Remove string from text file after print (python) - python

I have the following code that pulls a list from a txt file and then prints one line at a time. The problem I am having is that I want the code to remove that line from the txt file after it has printed it.
I have tried using a few different methods I found online but had no success on maiking it work.
Would any have any idea's on how to achive this?
import time
from time import sleep
import random
my_file=open('testlist.txt','r')
file_lines=my_file.readlines()
my_file.close()
for line in file_lines:
try:
sep = line.split(":")
select_list = ["test " + sep[0] + "? " + sep[1], "test " + sep[0] + "! " + sep[1], "test " + sep[0] + "? " + sep[1]]
print(random.choice(select_list))
sleep(1)
except Exception as e:
print(e)
Basically after the "print(random.choice(select_list))", we would want to delete "line" from "testlist.txt".

Let's go through some logic and see how to achieve the results you are expecting.
Humanly / Intuitively, the actions are
1. Read files line-by-line to memory
my_file=open('testlist.txt','r')
file_lines=my_file.readlines()
my_file.close()
It would be a better practice to consider using with context managers (it will automatically help you close the file one you are out of the indentation from the with scope, i.e.
with open('testlist.txt','r') as my_file:
file_lines = my_file.readlines()
2. For each line that is read, (a) split it by : character, (b) perform a few string operations and (c) randomly select one of the output from (2b), i.e
for line in file_lines:
sep = line.split(":")
select_list = ["test " + sep[0] + "? " + sep[1], "test " + sep[0] + "! " + sep[1], "test " + sep[0] + "? " + sep[1]]
print(random.choice(select_list))
2b. Now, lets take a look at (2b) and see what we are trying to achieve, i.e.
select_list = ["test " + sep[0] + "? " + sep[1], "test " + sep[0] + "! " + sep[1], "test " + sep[0] + "? " + sep[1]]
We produce 3 items in the select_list, where it seems the "test " + sep[0] + "? " + sep[1] has 2 occurence and the "test " + sep[0] + "! " + sep[1] is included once.
"test " + sep[0] + "? " + sep[1]
"test " + sep[0] + "! " + sep[1]
"test " + sep[0] + "? " + sep[1]
in any case, the select_list = [ ... ] is a valid line of code.
2c.
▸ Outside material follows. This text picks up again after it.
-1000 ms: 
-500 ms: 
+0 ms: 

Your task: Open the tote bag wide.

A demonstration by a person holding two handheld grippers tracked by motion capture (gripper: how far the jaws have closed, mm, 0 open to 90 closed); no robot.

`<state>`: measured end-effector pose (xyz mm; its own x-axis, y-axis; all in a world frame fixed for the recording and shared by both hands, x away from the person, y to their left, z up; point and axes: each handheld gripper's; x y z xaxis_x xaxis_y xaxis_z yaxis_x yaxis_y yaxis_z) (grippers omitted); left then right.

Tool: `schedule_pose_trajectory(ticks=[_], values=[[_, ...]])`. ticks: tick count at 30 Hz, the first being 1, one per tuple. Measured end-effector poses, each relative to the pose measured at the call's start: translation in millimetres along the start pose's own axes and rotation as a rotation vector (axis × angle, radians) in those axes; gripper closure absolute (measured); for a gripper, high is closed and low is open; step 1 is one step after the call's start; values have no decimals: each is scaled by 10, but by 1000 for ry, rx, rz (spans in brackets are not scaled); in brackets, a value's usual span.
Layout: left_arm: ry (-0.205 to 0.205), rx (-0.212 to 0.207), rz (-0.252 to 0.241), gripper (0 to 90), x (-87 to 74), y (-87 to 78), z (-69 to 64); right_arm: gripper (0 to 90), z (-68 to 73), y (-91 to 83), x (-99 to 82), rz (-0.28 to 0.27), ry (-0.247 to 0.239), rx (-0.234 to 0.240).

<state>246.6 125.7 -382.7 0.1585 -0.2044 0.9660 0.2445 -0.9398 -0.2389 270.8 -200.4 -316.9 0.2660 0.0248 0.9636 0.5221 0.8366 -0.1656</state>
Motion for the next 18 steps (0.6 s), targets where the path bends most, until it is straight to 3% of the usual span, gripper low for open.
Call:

Regarding the print(random.choice(select_list)) line, it doesn't affect any variables and it's just randomly choosing an item from the select_list
Going back to original question,
I want the code to remove that line from the txt file after it has printed it.
Q: Would this mean removing the line from the original file_lines in open('testlist.txt','r')?
A: If so, then it would be removing all lines from the original testlist.txt, because if everything would checks out for step 2b and 2c (in the try part of the code).
But if step 2b or 2c throws an error and get caught in the except, then it would be a line that you won't want to throw out (as per your original question).
In that case, it looks like what you want to get eventually is a list of lines that falls into the except scope of the code.
If so, then you would be looking at something like this:
# Reading the original file.
with open('testlist.txt','r') as my_file:
# Opening a file to write the lines that falls into the exception
with open('testlist-exceptions.txt', 'w') as fout:
# Iterate through the original file line by line.
for line in my_file:
# Step 2a.
sep = line.split(":")
# Supposedly step 2b, but since this is the only
# point of the code that can throw an exception
# most probably because there's no sep[1],
# you should instead check the length of the sep variable.
if len(sep) < 2: # i.e. does not have sep[1].
# Write to file.
fout.write(line)
else: # Otherwise, perform the step 2b.
select_list = ["test " + sep[0] + "? " + sep[1], "test " + sep[0] + "! " + sep[1], "test " + sep[0] + "? " + sep[1]]
print(random.choice(select_list))
Now the new logic is a lot simpler than the intuition based logic you have in the original code but achieves the same output that you are expecting.
The new logic is as such:
Open the original file for reading, open another file to write the file that I expect
Read the file line by line
Split the file by :
Check if it allows the string operation to join the sep[0] and sep[1]
if yes, perform the string operation to create select_list and choose one of the item in select_list to print to console
if no, print out that line to the output file.
If for some reason, you really want to work with the file in place with Python, then take a look at Is it possible to modify lines in a file in-place?
And if you really need to reduce memory footprint and want something that can edit lines of the file in-place, then you would have to dig a little into file seek function https://docs.python.org/3/tutorial/inputoutput.html#methods-of-file-objects
Some unsolicited Python suggestions (hope this helps)
When you need to delete something from file, if disk space allows, don't delete it, create another file with the expected output without the deleted lines.
Whenever possible, try to treat files that you want to read as immutable, and less like Perl-style in-place files that allows edits
It's tempting to do try-excepts when you just want something to work, but catch-all excepts are hard to debug and normally shows that the logic of the steps can be better. https://docs.python.org/3/tutorial/errors.html#handling-exceptions

I would give you example but better try to follow this guide there is various ways , first issue is opening the file with 'r' mode
Deleting lines

Related

Add the actual characters '\n' to a string in python?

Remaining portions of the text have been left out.